3. Bernie Sanders (3): Slow and steady wins the race? Maybe. His campaign continues to rely on three premises:

  1. Biden’s support must return to earth as modern Democratic voters reckon with his record from decades past.
  2. In a crowded, divided field, the candidate with a rock solid base can win with just a plurality of support, a la Trump in 2016.
  3. Also like Trump in 2016, the mainstream lane of the party won’t be organized enough to rally around a mainstream candidate before it’s too late.

If those premises are accurate, Sanders’s continued support from 20ish percent of Democratic voters is all going according to plan. My advice is to pour every last cent into Iowa and New Hampshire, two winnable contests for him. I could never have imagined a candidate winning both Iowa and New Hampshire not going on to win the nomination. Though the factional Sanders Campaign could test that theory, hitting the exacta in the first two states is his best chance for consolidation around his candidacy.

Nonetheless, I happen to think it’s more likely that either A) a strong finish or two from lower ranked candidates will block one or both states; B) Biden maintains his leads; or C) Democrats who flee Biden’s collapsing campaign run into the arms of another candidate — perhaps Harris, perhaps Booker, perhaps Klobuchar, but my hunch leans toward…

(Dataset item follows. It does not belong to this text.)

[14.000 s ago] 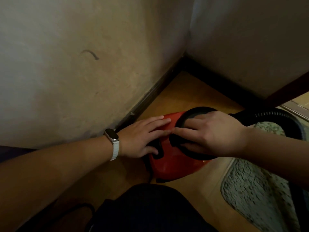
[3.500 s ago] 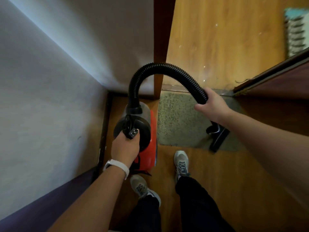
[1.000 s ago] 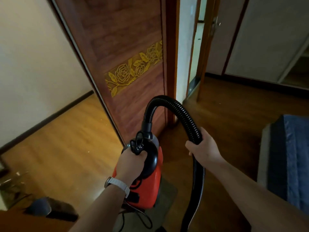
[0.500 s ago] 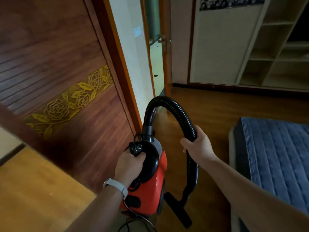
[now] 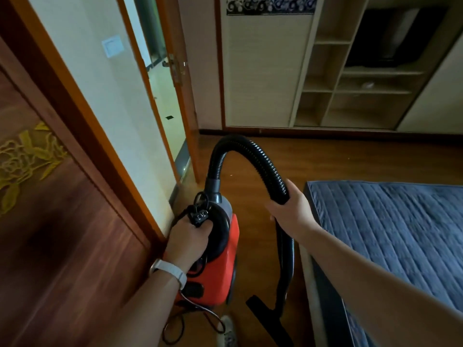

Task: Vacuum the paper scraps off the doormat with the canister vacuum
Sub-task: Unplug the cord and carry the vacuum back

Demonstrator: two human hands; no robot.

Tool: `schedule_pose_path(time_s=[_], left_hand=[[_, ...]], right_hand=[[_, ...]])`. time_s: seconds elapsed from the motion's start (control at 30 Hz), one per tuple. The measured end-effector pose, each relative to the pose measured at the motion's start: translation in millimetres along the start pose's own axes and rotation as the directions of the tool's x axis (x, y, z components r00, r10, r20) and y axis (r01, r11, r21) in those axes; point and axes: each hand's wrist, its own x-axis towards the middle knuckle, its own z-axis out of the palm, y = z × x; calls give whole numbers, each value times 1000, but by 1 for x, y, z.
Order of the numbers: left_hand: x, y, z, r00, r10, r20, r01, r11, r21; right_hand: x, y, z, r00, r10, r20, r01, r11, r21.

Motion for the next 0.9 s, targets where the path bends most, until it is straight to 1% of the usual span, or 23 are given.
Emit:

2. Beto O’Rourke (2): I once wrote about O’Rourke’s potent, chameleonic campaign:

“He’s a liberal to some, but a moderate to others. He’s an idealist to those who want an idealist, but to a realist he’s a pragmatic Congressman with crossover appeal. People can project their own ideology onto his without much effort.”

In that way, he’s an Obama-esque candidate, and many of Biden’s supporters are with the former Vice President due to the Obama legacy (or for his ability to beat President Trump, which O’Rourke might have going for him as well). Regarding O’Rourke potential strategy, I noted the advantages of the above combined with his strong fundraising and unique appeal:

“He can wait until January then decide to focus on Iowa, where his retail charm can win the state; or New Hampshire, where he can use the state’s special rules of allowing independents to vote in either primary to appeal to crossover voters by brandishing his moderate voting record to show he’s not an ideologue (like John Kasich did); or Nevada, where he’s the leading southwestern candidate in the race; or he can choose to run up the margin in the massive Texas Primary held on Super Tuesday. Or, he could spread his resources across all of the above.”

Despite his current polling struggles, I stand by it all. He should grow stronger by voting time, and he can keep his options totally open for now by continuing one of the more grueling campaign schedules in the field. His situation affords him the ability to wait and see how things look in January before he starts to redistribute eggs to fewer baskets. I have no problem with his low poll numbers right now, which actually sets up a well-timed peak later. He’ll inherit a lot of Biden’s support if Biden’s numbers collapse. (And if they don’t collapse, it’s Biden’s nomination anyway.)

1. Joe Biden (1): He’s still the least unlikely nominee, and he should keep doing what he’s doing as a result: keep the schedule trim, minimize the opportunities for his famous gaffes, and make the election about denying President Trump four more years.

Still, he’s not an ironclad front-runner because, among other reasons, he might be old enough to remember when the ironclad was invented. I hope to have more on his front-runner status later this week. See you then.